Die Klage mit dem Titel Crews gegen Rivian Automotive, Inc. et al. war vor dem Bundesgericht im Central District of California anhängig. Sie betrifft Investoren, die zwischen dem 10. November 2021 und dem 10. März 2022 Aktien der Klasse A des Unternehmens erworben hatten.

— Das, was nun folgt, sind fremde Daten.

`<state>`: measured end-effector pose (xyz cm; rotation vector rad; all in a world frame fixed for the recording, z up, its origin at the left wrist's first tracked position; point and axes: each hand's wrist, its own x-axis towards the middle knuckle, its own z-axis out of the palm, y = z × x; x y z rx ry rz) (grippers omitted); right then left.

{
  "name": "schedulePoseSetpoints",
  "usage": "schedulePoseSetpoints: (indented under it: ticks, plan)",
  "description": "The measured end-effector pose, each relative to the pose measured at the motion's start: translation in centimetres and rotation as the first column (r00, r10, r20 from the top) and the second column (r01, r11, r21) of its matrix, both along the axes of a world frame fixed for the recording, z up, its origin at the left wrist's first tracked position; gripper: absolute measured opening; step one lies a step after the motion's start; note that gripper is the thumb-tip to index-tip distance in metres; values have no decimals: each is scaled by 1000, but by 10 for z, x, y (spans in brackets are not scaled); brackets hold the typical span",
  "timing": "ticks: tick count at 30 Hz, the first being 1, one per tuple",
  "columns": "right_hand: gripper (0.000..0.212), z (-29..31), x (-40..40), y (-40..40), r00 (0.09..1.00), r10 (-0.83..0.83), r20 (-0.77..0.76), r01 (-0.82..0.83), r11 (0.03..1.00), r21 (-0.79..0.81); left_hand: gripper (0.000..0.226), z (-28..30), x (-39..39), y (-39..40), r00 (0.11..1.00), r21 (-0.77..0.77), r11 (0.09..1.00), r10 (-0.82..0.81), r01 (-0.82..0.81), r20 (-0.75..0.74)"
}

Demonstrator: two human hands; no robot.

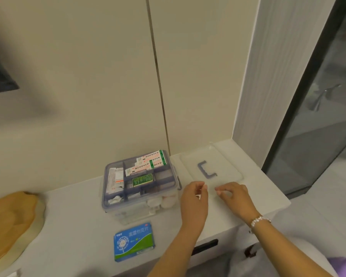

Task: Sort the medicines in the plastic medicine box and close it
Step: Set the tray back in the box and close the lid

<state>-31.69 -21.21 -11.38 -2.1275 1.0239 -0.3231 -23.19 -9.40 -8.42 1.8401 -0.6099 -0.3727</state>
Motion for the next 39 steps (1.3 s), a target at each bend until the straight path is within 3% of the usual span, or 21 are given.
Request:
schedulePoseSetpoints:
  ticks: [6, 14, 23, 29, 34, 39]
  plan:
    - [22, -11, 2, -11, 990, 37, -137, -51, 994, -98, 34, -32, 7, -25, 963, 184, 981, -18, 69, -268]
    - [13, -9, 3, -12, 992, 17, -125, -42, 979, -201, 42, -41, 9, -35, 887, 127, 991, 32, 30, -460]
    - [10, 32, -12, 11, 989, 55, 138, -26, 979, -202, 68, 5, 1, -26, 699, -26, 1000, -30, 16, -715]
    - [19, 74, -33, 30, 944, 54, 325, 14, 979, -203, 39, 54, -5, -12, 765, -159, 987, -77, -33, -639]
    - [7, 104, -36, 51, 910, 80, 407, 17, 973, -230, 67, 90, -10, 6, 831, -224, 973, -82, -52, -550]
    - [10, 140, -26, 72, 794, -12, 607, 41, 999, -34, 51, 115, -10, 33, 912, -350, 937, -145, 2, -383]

Rivian betonte, dass die Vereinbarung kein Schuldeingeständnis darstelle. Mit der Beilegung wolle das Unternehmen die Angelegenheit jedoch abschließen, um sich stärker auf seine strategischen Ziele zu konzentrieren – darunter insbesondere den geplanten Start des Volumenmodells R2 in der ersten Jahreshälfte 2026.
Von der Vergleichssumme sollen rund 67 Millionen US-Dollar über eine Haftpflichtversicherung für Vorstände und leitende Angestellte abgedeckt werden. Die verbleibenden 183 Millionen US-Dollar werden aus den Barmitteln des Unternehmens finanziert. Der Vergleich steht noch unter dem Vorbehalt der gerichtlichen Genehmigung.